Christine de Pizan

Christine de Pizan
The Writer Christine de Pizan at Her Desk

Saturday, June 24, 2023

One Year after Dobbs . . .

When Women Became No Longer Human, Part 13: Women's Lives (and Deaths) One Year After Dobbs (24 June 2023)

As if maternal mortality rates in the United States weren't bad enough before Dobbs, a new study by the Kaiser Family Foundation (now KFF), "National Survey of OBGYNs’ Experiences After Dobbs," provides necessary data about the effect of the 2022 forced birth decision and its impact on medical professionals who specialize in women's healthcare.

You can access the full report by clicking here.

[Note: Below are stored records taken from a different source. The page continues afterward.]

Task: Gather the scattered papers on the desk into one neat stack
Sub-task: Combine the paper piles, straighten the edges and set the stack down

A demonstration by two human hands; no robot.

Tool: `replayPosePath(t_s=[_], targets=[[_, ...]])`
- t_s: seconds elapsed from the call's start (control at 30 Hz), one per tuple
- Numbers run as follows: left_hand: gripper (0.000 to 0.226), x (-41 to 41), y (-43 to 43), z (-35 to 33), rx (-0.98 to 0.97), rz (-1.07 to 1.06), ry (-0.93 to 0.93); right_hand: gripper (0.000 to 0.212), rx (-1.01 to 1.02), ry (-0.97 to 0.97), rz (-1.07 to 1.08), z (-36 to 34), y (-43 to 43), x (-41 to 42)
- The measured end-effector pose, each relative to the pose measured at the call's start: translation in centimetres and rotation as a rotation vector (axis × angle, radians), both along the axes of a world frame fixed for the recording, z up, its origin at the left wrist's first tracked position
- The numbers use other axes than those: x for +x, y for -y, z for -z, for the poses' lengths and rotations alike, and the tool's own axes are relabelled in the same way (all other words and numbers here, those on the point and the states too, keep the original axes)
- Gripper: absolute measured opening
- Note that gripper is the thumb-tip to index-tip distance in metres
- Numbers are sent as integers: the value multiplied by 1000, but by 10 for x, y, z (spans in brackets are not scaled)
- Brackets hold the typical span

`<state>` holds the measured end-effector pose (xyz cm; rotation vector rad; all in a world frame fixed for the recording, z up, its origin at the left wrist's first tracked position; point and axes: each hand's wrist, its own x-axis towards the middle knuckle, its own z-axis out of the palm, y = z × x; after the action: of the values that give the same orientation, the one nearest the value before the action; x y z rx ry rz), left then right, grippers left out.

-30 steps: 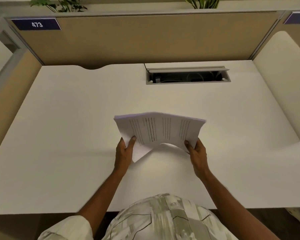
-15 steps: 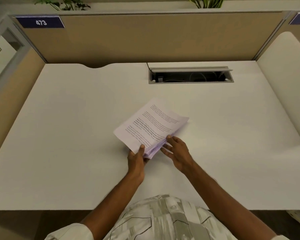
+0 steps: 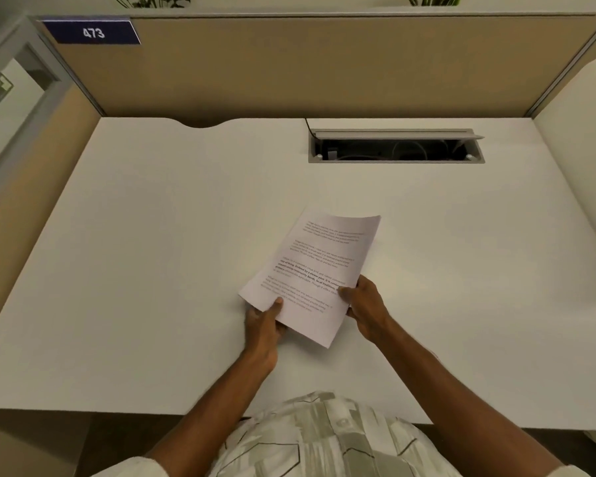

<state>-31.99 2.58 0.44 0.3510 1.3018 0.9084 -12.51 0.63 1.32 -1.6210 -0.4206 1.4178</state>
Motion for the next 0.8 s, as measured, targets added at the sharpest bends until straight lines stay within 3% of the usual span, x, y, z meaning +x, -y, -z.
replayPosePath(t_s=[0.1,0.2,0.33,0.43,0.53,0.57,0.63,0.67,0.77,0.8], targets=[[38,-31,-41,-3,1,30,-164,43,14,19,-43,4,-6,6],[38,-57,-84,-3,66,274,-379,41,1,38,-102,7,-15,9],[26,-64,-115,-10,134,588,-490,41,-78,77,-147,11,-30,9],[30,-67,-168,-5,213,622,-671,40,-111,65,-157,23,-83,1],[9,-59,-175,-8,341,666,-837,36,-69,102,-183,12,-90,-1],[23,-54,-174,-8,373,683,-871,33,-42,107,-171,10,-87,-1],[25,-48,-177,-10,394,675,-895,29,34,75,-166,8,-86,0],[12,-49,-185,-11,386,665,-862,28,69,61,-169,6,-90,1],[35,-53,-207,-7,348,634,-718,28,114,20,-163,0,-108,7],[34,-54,-213,-5,351,625,-679,28,115,20,-162,-1,-114,9]])
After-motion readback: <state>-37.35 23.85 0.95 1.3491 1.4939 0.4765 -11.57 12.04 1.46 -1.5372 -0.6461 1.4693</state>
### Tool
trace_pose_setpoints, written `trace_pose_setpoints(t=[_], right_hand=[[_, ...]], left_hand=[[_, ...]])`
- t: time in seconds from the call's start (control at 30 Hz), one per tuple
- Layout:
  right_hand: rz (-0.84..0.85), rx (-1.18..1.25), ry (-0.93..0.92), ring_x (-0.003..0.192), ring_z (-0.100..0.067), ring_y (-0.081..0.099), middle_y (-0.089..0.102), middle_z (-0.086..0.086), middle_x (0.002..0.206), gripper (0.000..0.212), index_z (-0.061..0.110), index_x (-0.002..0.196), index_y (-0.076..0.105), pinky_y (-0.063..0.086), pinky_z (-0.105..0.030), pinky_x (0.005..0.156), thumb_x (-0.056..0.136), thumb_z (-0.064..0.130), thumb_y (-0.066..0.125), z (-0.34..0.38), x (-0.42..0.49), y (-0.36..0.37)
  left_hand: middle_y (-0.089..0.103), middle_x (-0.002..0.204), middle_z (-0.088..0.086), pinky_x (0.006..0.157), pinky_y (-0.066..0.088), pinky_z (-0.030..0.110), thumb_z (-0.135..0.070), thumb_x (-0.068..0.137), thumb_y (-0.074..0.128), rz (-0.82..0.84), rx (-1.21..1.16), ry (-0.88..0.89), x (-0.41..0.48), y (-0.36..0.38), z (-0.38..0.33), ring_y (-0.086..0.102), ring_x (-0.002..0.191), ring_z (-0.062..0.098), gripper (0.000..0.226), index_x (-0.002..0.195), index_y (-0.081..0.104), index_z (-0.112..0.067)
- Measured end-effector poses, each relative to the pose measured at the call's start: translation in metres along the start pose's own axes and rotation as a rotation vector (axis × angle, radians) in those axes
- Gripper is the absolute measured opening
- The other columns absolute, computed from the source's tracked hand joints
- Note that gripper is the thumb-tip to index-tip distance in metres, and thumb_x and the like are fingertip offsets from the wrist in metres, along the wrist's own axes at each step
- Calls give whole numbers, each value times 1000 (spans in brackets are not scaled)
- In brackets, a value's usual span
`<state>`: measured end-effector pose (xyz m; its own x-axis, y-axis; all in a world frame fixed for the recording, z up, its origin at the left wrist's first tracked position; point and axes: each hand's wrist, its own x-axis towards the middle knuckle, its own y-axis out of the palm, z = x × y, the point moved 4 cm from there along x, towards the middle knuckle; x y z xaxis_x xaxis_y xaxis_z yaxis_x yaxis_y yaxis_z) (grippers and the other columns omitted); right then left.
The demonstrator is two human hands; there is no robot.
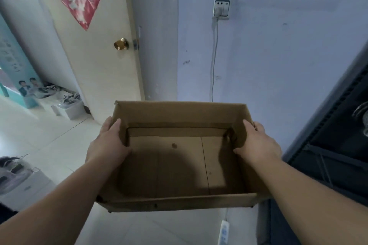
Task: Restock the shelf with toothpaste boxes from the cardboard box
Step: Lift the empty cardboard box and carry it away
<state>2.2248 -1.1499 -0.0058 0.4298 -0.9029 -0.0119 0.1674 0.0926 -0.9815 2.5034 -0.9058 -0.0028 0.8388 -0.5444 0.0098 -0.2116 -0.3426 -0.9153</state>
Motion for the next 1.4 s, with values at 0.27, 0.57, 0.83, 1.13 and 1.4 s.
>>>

Meanwhile, here are the highlights (lowlights?):

Key Findings

    • Since the Dobbs decision, half of OBGYNs practicing in states where abortion is banned say they have had patients in their practice who were unable to obtain an abortion they sought. This is the case for one in four (24%) office-based OBGYNs nationally.
    • Nationally, one in five office-based OBGYNs (20%) report they have personally felt constraints on their ability to provide care for miscarriages and other pregnancy-related medical emergencies [emphasis added] since the Dobbs decision. In states where abortion is banned, this share rises to four in ten OBGYNs (40%).
    • Four in ten OBGYNs nationally (44%), and six in ten practicing in states where abortion is banned or where there are gestational limits, say their decision-making autonomy has become worse since the Dobbs ruling. Over a third of OBGYNs nationally (36%), and half practicing in states where abortion is banned (55%) or where there are gestational limits (47%), say their ability to practice within the standard of care has become worse.
    • Most OBGYNs (68%) say the ruling has worsened their ability to manage pregnancy-related emergencies [emphasis added]. Large shares also believe that the Dobbs decision has worsened pregnancy-related mortality (64%) [emphasis added], racial and ethnic inequities in maternal health (70%) and the ability to attract new OBGYNs to the field (55%).
    • Two-thirds of OBGYNs nationally (68%) say they understand the circumstances under which abortion is legal in the state they practice very well. However, among OBGYNs in states where abortion is restricted by gestational limits the share is lower (45%) compared to those practicing in states where abortion is available under most circumstances (79%) or banned (68%).
    • Over four in ten (42%) OBGYNs report that they are very or somewhat concerned about their own legal risk when making decisions about patient care and the necessity of abortion. This rises to more than half of OBGYNs practicing in states with gestational limits (59%) and abortion bans (61%).
    • Eight in ten OBGYNs approve of a recent policy change from the FDA that allows certified pharmacies to dispense medication abortion pills.
    • Nearly one in five (18%) officed-based OBGYNs nationally say that they are providing abortion services after the Dobbs About three in ten OBGYNs (29%) practicing in states where abortion is available under most circumstances offer abortion care, compared to just 10% in states with gestational restrictions. There were already large differences between states prior to the Supreme Court’s ruling. Many of the states that have abortion restrictions today had these or similar restrictions in place prior to the Dobbs decision.
    • Nationally, 14% of OBGYNs say they provide in-person medication abortions, but only 5% say they provide telehealth medication abortions.
    • In states where abortion is banned, essentially no OBGYNs offer abortions, except under very limited circumstances. Additionally, nearly half (48%) of OBGYNs in these states only offer information, such as online resources, to help patients seek out abortion services on their own, but 30% do not even offer their patients referrals to another clinician or any information about abortion.
    • More than half (55%) of OBGYNs nationally say they have seen an increase in the share of patients seeking some form of contraception since the Dobbs ruling, particularly sterilization (43%) and IUDs and implants (47%).
    • Nearly all OBGYNs offer their patients some form of contraceptive care, but only 29% make all methods of contraception available to their patients, including all three methods of emergency contraception (copper intrauterine device (IUD), ulipristal acetate/Ella, and levonorgestrel/Plan B).
    • Only one-third of OBGYNs (34%) prescribe or provide all three methods of emergency contraception and one in seven (15%) do not provide any methods of emergency contraception to their patients. A quarter of OBGYNS (25%) only prescribe or provide Plan B, which is available over the counter.
    • Availability of care via telehealth expanded greatly after the onset of the COVID-19 pandemic. Today, almost seven in ten OBGYNs (69%) nationally say they provide at least some care via telehealth.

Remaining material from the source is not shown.